Exercise –
Could you copy every line from the material below in which "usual" appears?

Given material –
--------
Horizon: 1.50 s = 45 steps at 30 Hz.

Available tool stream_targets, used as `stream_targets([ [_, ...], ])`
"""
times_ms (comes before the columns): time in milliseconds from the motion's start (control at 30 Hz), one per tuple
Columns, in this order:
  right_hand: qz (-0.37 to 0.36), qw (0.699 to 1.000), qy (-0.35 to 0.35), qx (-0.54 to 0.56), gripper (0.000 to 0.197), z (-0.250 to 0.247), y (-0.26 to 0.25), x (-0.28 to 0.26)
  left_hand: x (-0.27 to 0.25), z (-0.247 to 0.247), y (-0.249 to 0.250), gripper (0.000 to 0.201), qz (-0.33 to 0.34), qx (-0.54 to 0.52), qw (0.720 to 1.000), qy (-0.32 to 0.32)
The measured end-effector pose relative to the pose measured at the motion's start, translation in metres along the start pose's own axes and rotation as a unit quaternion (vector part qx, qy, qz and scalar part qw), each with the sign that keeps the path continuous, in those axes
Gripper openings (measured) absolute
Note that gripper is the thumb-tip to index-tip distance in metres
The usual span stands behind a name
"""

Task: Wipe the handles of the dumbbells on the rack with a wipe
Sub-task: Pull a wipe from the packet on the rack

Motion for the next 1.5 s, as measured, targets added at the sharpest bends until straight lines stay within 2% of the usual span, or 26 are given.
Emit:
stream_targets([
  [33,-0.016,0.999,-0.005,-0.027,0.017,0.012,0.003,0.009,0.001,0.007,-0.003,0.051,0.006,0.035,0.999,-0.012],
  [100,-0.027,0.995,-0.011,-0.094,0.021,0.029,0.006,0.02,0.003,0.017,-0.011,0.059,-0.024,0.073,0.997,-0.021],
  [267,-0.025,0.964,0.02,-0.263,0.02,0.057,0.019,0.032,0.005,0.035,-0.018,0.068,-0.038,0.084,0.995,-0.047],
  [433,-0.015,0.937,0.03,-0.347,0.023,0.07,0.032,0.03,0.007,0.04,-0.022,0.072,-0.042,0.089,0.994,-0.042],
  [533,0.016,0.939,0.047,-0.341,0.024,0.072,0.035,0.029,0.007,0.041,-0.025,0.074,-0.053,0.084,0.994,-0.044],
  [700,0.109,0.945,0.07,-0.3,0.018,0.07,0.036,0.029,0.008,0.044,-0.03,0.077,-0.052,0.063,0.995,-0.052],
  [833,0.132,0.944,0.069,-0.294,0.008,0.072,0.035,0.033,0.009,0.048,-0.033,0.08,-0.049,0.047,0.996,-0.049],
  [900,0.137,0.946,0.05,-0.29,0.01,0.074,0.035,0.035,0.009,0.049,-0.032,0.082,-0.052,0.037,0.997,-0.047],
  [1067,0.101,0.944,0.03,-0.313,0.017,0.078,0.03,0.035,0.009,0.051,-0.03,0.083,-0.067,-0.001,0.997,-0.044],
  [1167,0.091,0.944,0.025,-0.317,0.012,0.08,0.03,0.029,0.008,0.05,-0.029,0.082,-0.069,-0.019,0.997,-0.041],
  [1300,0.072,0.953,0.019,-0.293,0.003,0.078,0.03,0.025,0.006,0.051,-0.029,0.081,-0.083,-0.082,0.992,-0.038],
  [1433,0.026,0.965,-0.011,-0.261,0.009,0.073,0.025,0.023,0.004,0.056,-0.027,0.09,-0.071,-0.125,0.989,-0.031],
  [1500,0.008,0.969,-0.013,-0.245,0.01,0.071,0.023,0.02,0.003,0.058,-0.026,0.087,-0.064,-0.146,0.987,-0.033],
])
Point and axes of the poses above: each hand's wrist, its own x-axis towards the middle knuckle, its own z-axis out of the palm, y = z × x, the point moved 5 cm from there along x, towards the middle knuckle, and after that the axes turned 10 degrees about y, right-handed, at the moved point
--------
Reply –
The usual span stands behind a name
Motion for the next 1.5 s, as measured, targets added at the sharpest bends until straight lines stay within 2% of the usual span, or 26 are given.

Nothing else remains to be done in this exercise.